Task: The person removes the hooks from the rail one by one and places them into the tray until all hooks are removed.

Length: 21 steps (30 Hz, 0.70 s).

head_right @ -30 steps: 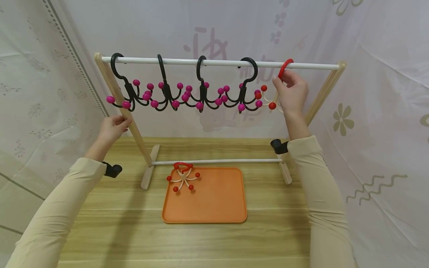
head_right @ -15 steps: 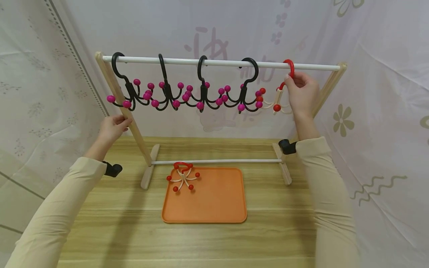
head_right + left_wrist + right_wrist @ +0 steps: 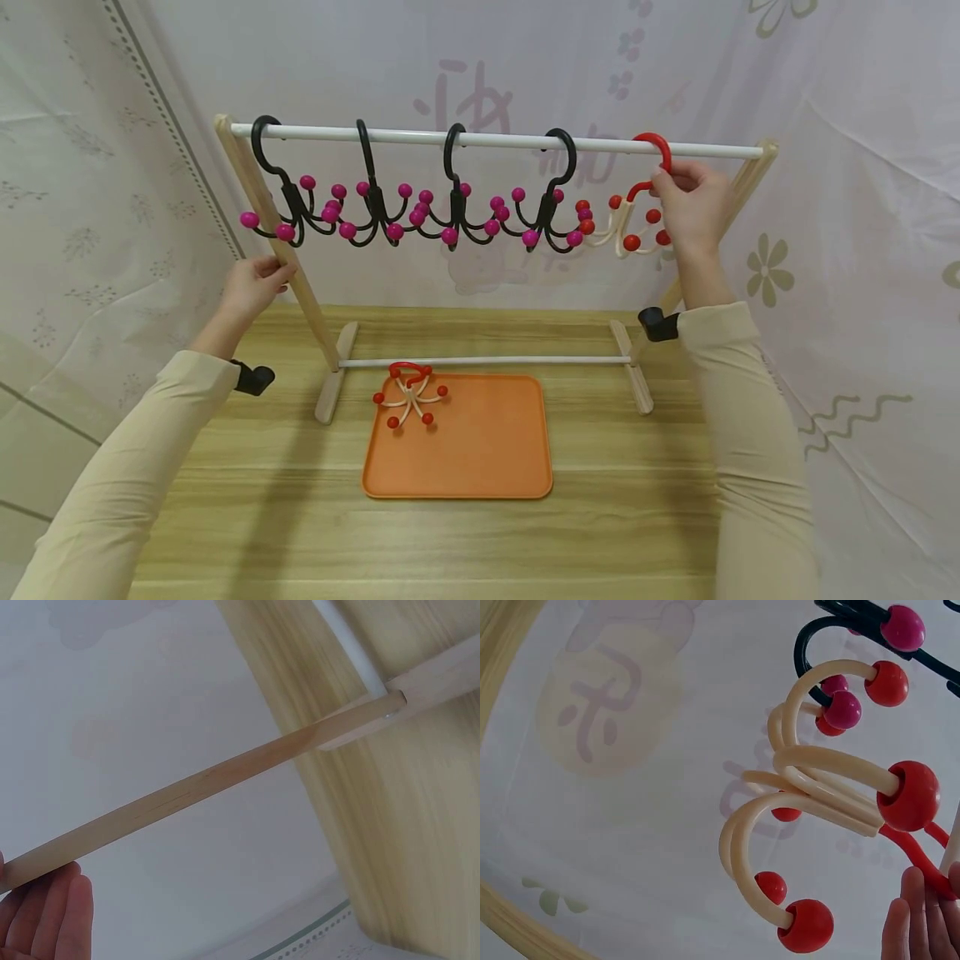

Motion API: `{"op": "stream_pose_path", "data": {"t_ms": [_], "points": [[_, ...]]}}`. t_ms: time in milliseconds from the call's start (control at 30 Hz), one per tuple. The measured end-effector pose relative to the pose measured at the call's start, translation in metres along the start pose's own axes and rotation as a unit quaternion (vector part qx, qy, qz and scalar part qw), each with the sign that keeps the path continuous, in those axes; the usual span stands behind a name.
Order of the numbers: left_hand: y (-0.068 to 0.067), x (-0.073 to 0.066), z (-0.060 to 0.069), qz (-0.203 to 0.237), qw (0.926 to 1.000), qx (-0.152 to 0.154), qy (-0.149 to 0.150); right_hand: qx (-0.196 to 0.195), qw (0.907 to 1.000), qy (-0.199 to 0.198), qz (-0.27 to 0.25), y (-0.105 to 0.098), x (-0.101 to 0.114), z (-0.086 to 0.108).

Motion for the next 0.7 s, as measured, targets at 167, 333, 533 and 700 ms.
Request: {"op": "stream_pose_path", "data": {"t_ms": [167, 333, 533, 700], "points": [[0.001, 0.001, -0.001, 0.002, 1.0000, -0.001, -0.001, 0.009, 0.9999, 0.007, -0.009, 0.000, 0.000, -0.002], [0.002, 0.001, -0.002, 0.007, 1.0000, -0.003, 0.000, 0.017, 0.9997, 0.001, -0.017, -0.001, 0.005, -0.003], [0.001, 0.001, -0.002, 0.000, 1.0000, -0.005, -0.003, 0.016, 0.9997, 0.015, -0.007, -0.002, 0.006, -0.005], [0.001, 0.002, -0.002, 0.000, 1.0000, -0.005, -0.005, -0.002, 0.9998, 0.019, -0.002, -0.007, 0.011, -0.007]]}}
Point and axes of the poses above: each hand's wrist, its own z-axis away from the middle knuckle, its own y-axis out of the palm, x = y × z, the point moved 6 cm from there along -z, towards the middle knuckle, and after that the axes turned 8 degrees about -x, right-handed, at the moved point
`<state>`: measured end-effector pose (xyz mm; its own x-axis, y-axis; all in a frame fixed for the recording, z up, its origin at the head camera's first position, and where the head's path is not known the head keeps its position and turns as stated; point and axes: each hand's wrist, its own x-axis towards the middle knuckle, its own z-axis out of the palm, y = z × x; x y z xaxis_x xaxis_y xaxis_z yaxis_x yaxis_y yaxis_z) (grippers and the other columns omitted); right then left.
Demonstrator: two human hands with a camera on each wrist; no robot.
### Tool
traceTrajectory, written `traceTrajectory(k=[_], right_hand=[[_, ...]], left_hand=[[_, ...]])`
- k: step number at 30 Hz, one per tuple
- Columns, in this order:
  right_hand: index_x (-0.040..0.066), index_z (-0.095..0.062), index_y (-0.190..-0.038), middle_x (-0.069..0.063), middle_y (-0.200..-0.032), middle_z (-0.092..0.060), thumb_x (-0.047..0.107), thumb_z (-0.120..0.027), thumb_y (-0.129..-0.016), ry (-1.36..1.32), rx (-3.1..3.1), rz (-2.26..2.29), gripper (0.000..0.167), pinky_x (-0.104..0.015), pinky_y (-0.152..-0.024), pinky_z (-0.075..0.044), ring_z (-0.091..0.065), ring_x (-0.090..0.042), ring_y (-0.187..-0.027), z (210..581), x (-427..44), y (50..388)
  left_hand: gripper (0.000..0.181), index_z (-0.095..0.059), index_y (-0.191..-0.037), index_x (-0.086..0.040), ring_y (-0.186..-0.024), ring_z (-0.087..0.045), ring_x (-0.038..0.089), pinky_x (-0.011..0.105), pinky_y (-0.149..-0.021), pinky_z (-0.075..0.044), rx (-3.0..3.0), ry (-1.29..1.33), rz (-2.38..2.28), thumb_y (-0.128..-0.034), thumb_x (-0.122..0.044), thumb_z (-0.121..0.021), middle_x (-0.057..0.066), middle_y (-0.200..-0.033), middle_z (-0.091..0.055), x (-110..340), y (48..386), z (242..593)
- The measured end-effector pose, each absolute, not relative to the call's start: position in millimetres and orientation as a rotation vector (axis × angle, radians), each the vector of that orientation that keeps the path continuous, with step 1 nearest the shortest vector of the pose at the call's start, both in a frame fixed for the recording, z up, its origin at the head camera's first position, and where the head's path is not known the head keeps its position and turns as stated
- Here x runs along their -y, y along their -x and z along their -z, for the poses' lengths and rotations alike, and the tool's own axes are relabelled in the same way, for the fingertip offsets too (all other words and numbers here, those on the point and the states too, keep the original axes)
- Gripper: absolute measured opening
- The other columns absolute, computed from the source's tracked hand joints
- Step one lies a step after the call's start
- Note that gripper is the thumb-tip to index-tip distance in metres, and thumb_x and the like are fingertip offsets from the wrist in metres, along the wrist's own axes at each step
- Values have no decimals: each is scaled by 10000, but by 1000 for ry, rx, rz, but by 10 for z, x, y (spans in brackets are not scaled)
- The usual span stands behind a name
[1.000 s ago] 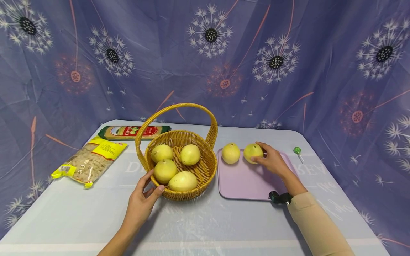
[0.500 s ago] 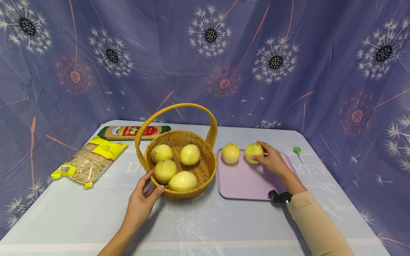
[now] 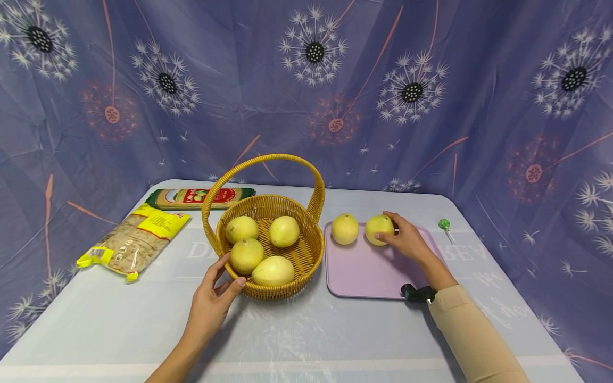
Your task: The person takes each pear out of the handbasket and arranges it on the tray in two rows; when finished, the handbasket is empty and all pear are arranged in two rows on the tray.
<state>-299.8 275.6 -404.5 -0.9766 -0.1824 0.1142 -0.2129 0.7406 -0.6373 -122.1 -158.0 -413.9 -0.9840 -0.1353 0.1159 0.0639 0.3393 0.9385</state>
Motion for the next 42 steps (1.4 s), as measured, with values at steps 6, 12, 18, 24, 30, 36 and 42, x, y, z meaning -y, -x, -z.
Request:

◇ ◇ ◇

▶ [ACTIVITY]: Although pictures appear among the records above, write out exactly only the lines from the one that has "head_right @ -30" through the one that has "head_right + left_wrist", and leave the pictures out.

▶ [EXERCISE RESPONSE]:
head_right @ -30 steps: 
head_right @ -15 steps: 
head_right + left_wrist + right_wrist @ +0 steps: 

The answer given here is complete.